* **TASK DETAILS**:
Nothing goes in the answer except the line that contains "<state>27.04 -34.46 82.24" and the lines after it to the end of the material below, unchanged.
--------------------------------
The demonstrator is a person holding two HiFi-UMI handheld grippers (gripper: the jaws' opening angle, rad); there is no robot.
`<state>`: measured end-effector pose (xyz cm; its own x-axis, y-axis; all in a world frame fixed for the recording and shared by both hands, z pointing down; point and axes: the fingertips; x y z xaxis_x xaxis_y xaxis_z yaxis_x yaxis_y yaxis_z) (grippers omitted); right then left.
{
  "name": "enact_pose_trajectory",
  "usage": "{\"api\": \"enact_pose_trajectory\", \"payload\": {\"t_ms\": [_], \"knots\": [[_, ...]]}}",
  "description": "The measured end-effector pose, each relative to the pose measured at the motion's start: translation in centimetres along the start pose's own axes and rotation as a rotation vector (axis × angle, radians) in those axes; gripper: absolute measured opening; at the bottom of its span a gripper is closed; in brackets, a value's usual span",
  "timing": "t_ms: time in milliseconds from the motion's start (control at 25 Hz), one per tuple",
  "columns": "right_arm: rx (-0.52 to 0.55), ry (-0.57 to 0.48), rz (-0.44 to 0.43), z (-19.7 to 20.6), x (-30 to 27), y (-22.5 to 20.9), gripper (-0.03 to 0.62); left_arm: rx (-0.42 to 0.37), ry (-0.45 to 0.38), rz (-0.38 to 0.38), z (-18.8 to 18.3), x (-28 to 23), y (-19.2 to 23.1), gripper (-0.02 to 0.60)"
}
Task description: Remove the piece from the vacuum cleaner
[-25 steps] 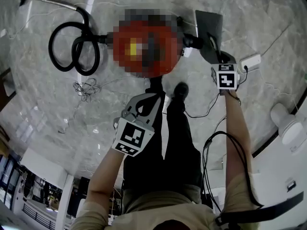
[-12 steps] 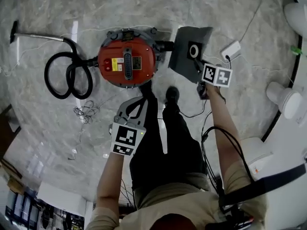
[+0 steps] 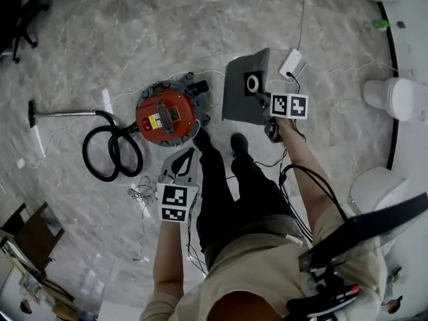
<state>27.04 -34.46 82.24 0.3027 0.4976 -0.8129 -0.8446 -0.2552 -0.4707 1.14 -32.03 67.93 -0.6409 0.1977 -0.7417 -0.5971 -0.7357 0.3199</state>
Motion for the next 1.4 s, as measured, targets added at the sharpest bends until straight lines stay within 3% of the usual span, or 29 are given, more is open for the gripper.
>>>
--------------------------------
* **SOLUTION FOR THIS TASK**:
<state>27.04 -34.46 82.24 0.3027 0.4976 -0.8129 -0.8446 -0.2552 -0.4707 1.14 -32.03 67.93 -0.6409 0.1977 -0.7417 -0.5971 -0.7357 0.3199</state>
Motion for the next 1.4 s, as measured, targets added at the sharpest bends until straight lines stay within 3% of the usual span, or 29 are given, more is open for the gripper.
>>>

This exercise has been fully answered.